Due to the high membrane permeability of DXd, JSKN003 demonstrated a potent “bystander” effect, enabling it to exert cytotoxicity beyond HER2-expressing cells. To validate this effect, HER2-positive NCI-N87 cells were co-cultured with HER2-negative MDA-MB-231 cells, and the cytotoxic effects of KN026 and JSKN003 on MDA-MB-231 cells were compared. The results indicated that JSKN003 effectively eliminated adjacent HER2-negative MDA-MB-231 cells following its cytotoxic action on HER2-positive NCI-N87 cells, whereas the unconjugated antibody KN026 did not induce a similar effect (Fig. S4E, ESI†). We further verified the “bystander” killing effect of JSKN003 in a co-culture system of HER2-positive NCI-N87 cells and HER2-negative MDA-MB-468 cells (Fig. S4F, ESI†). These findings suggest that JSKN003 exerts antitumor activity through a dual mechanism of action, combining the targeted pharmacologic effects of an anti-HER2 antibody with the cytotoxic potency of the topoisomerase I inhibitor DXd. This unique mechanism may contribute to its efficacy against both HER2-expressing tumor cells and surrounding HER2-negative tumor cells, further enhancing its therapeutic potential.
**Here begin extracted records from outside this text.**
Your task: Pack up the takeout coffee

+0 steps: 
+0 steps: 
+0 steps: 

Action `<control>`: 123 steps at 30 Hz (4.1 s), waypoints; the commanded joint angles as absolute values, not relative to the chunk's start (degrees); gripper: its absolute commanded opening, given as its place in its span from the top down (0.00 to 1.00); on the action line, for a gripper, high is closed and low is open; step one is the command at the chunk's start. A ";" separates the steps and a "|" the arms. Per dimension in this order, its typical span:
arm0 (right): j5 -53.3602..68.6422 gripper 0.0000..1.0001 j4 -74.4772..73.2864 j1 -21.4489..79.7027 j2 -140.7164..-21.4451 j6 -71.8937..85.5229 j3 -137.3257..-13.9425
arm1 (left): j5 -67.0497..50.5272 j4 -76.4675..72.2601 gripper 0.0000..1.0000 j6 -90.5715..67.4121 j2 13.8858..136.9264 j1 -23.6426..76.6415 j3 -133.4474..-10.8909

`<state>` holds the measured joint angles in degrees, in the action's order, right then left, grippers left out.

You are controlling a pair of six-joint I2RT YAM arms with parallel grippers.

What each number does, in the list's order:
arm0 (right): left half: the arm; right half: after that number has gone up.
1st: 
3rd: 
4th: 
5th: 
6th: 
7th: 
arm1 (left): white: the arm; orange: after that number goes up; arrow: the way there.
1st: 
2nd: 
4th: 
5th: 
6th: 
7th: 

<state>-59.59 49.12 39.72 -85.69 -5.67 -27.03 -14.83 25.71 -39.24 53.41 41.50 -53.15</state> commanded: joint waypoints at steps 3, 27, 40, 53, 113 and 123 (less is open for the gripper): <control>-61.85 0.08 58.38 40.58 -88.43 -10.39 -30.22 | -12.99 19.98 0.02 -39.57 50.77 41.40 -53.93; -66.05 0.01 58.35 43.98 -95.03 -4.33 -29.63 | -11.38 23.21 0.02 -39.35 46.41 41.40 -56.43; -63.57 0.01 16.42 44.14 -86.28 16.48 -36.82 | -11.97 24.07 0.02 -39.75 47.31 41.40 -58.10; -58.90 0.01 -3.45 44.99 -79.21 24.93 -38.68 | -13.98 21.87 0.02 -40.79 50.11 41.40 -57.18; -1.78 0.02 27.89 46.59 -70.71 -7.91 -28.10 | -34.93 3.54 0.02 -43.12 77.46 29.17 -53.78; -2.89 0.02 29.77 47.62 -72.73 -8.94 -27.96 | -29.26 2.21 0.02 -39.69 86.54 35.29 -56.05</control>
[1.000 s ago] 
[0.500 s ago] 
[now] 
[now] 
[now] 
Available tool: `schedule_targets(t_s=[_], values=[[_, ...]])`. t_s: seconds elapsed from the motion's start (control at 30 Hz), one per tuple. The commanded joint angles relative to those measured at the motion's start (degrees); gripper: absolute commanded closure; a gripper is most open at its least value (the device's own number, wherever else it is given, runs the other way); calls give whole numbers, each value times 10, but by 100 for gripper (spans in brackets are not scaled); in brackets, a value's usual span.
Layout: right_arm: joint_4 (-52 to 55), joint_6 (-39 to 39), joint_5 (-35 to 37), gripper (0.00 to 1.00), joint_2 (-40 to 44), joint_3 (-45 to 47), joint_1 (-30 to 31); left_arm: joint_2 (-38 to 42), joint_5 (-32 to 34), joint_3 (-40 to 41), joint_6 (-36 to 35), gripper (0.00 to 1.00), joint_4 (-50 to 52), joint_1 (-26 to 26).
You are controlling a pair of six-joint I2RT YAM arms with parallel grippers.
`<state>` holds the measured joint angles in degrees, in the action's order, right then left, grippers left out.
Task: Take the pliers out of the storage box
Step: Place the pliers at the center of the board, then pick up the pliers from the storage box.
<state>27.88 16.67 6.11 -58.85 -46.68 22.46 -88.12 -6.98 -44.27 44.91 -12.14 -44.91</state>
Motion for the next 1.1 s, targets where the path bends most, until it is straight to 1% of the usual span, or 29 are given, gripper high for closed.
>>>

Anti-tumor efficacy of JSKN003

Having demonstrated that JSKN003 retains key functional properties, including HER2 binding, internalization, immune effector activity, and bystander killing, we next evaluated its antitumor efficacy in both in vitro and in vivo models. The antitumor efficacy of JSKN003 was compared directly to that of the anti-HER2 antibody KN026 across a range of human cancer cell lines, including HER2-high (NCI-N87 and BT474) and HER2-low (BxPC-3) expressing models. JSKN003 exhibited potent growth-inhibitory activity against HER2-positive cell lines, achieving IC₅₀ values of 0.1720 μg mL⁻¹ (BT474) and 0.1387 μg mL⁻¹ (NCI-N87) (Fig. 3C and D). In contrast, KN026 showed moderate growth suppression in NCI-N87 cells and comparable suppression in BT474 cells under identical experimental conditions. Notably, both agents demonstrated limited cytotoxic effects against the HER2-low-expressing BxPC-3 cells, with detectable activity only at suprapharmacological concentrations (Fig. 3E). These findings collectively underscore the HER2 expression-dependent mechanism of action of JSKN003 and emphasize its enhanced potency compared to KN026 in targeting HER2-overexpressing malignancies.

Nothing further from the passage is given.